You should meet some of the girls I know!

 

I think your theory of juvenile 50-year-olds is entirely correct, and you should indeed stick to it, just as Dudley Moore did.

 

<_<

 

MM

 

But do you know any [girls] with beards?

 

With regard to juvenile forty- and fifty-year-olds - this is probably true. However, there is a middle ground. For example, I think that the ascerbic, intelligent wit of Blackadder is superior to the slightly infantile humour of Monty Python. For the record, last Saturday night I watched (with a couple of friends) Monty Python and the Holy Grail - I was so bored I fell asleep. Humour, like most other things, is subjective.

 

I would hate to turn into a boring old .... (insert appropriate noun). However, I would maintain that it is possible to 'have fun' (and to be an interesting person), without actually liking anything about Virgil Fox. Of course, Fox (and Curley) are not the only organists who are able to entertain.
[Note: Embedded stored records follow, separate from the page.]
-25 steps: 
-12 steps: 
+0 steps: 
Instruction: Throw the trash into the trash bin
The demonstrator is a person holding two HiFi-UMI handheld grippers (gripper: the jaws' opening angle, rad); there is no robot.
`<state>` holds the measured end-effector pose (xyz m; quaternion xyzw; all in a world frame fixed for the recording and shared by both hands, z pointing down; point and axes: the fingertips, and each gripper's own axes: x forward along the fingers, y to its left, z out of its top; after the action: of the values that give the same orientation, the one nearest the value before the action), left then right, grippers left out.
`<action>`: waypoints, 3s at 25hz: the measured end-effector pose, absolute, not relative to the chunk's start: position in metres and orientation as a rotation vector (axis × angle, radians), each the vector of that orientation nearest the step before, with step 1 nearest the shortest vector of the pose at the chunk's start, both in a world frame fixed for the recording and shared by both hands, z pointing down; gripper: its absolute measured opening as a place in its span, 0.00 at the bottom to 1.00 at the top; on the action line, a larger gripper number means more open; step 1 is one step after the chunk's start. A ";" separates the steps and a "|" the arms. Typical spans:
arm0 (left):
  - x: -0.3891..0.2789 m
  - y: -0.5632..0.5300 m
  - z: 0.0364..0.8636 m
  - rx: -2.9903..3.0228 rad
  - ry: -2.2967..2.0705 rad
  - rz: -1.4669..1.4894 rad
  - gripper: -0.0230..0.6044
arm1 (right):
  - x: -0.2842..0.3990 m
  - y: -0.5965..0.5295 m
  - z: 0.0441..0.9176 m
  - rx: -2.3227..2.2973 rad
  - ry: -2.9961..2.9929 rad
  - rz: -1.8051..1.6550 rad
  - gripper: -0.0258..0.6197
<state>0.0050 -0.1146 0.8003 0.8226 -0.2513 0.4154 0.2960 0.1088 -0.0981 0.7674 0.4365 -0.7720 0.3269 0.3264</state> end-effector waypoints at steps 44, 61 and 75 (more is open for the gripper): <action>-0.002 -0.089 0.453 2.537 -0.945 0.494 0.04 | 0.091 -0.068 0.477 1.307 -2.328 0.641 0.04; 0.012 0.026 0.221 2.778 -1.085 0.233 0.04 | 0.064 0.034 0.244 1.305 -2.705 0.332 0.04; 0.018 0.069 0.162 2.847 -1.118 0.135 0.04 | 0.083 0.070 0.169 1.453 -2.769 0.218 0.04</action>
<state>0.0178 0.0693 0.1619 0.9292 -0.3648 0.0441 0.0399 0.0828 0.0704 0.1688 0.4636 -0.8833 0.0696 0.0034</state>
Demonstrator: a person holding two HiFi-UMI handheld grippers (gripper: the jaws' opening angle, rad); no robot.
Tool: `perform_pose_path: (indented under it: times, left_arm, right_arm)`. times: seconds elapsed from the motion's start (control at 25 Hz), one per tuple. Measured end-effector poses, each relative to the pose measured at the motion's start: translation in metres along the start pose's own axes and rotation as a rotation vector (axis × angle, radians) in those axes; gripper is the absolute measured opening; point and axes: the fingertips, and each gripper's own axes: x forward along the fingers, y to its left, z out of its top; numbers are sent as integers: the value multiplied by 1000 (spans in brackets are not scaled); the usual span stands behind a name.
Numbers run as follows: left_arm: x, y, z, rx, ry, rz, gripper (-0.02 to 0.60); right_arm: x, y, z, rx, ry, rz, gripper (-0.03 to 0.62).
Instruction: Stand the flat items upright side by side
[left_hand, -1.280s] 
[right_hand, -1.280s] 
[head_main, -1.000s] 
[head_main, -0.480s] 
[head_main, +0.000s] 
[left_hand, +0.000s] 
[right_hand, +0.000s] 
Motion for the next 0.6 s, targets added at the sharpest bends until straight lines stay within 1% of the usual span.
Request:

I have derived a huge amount of entertainment from attending recitals by David Briggs, Gillian Weir, Ian Tracey and others. Yet their approaches have all been worlds away from that of Virgil Fox.

 

I think there is a danger that one could overlook the 'quality' for the sake of the 'quantity'. It is not enough for me that he played to thousands - this, of itself, is not sufficient of an accolade or reccommendation. It is the quality of his music - which was so eccentric, so variable that, for me, he failed effectively to communicate the music simply because he allowed himself to become larger than the music itself.

 

Teaching - have to go....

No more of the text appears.